Aim of the task: Look below for the lines from the one with "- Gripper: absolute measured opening" to the one with "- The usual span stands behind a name", and copy exactly those lines, both ends included.

################

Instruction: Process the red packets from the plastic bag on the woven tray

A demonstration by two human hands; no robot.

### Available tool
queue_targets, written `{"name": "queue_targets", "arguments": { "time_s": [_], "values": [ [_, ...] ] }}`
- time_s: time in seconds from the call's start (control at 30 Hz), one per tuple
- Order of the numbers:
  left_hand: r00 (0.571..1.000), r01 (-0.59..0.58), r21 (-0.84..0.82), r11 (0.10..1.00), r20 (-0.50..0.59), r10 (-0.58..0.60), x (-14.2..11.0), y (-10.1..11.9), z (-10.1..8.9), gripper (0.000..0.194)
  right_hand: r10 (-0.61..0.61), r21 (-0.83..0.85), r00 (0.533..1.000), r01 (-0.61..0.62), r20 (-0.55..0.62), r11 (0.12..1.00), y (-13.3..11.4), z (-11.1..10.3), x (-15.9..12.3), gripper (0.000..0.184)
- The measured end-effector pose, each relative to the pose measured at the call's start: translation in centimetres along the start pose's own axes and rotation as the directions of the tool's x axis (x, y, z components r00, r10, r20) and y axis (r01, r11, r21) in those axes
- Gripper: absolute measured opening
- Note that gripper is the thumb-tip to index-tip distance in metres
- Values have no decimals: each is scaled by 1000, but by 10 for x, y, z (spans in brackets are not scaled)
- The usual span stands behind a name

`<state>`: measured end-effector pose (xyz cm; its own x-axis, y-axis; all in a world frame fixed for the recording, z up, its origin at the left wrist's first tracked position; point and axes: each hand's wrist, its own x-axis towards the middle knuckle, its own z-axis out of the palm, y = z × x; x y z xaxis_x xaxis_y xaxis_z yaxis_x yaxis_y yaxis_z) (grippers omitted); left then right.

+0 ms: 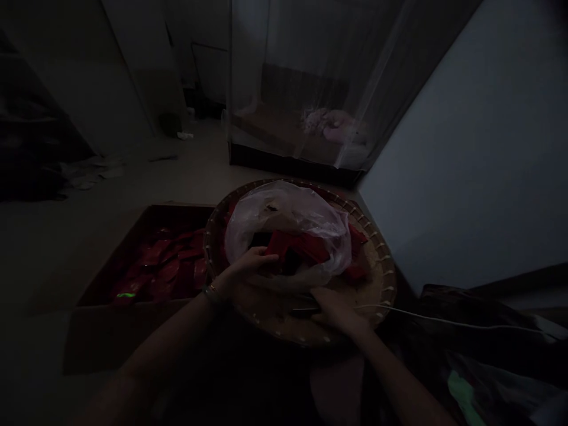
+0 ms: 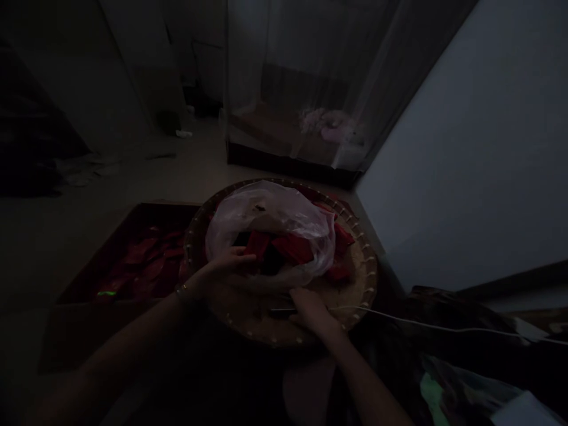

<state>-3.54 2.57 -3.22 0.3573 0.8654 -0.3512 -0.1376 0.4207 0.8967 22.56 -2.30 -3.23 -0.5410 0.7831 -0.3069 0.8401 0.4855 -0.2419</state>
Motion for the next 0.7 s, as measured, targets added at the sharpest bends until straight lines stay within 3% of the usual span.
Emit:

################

Exercise output:
- Gripper: absolute measured opening
- Note that gripper is the thumb-tip to index-tip distance in metres
- Values have no decimals: each is scaled by 1000, but by 10 for x, y, z (spans in brackets are not scaled)
- The usual span stands behind a name

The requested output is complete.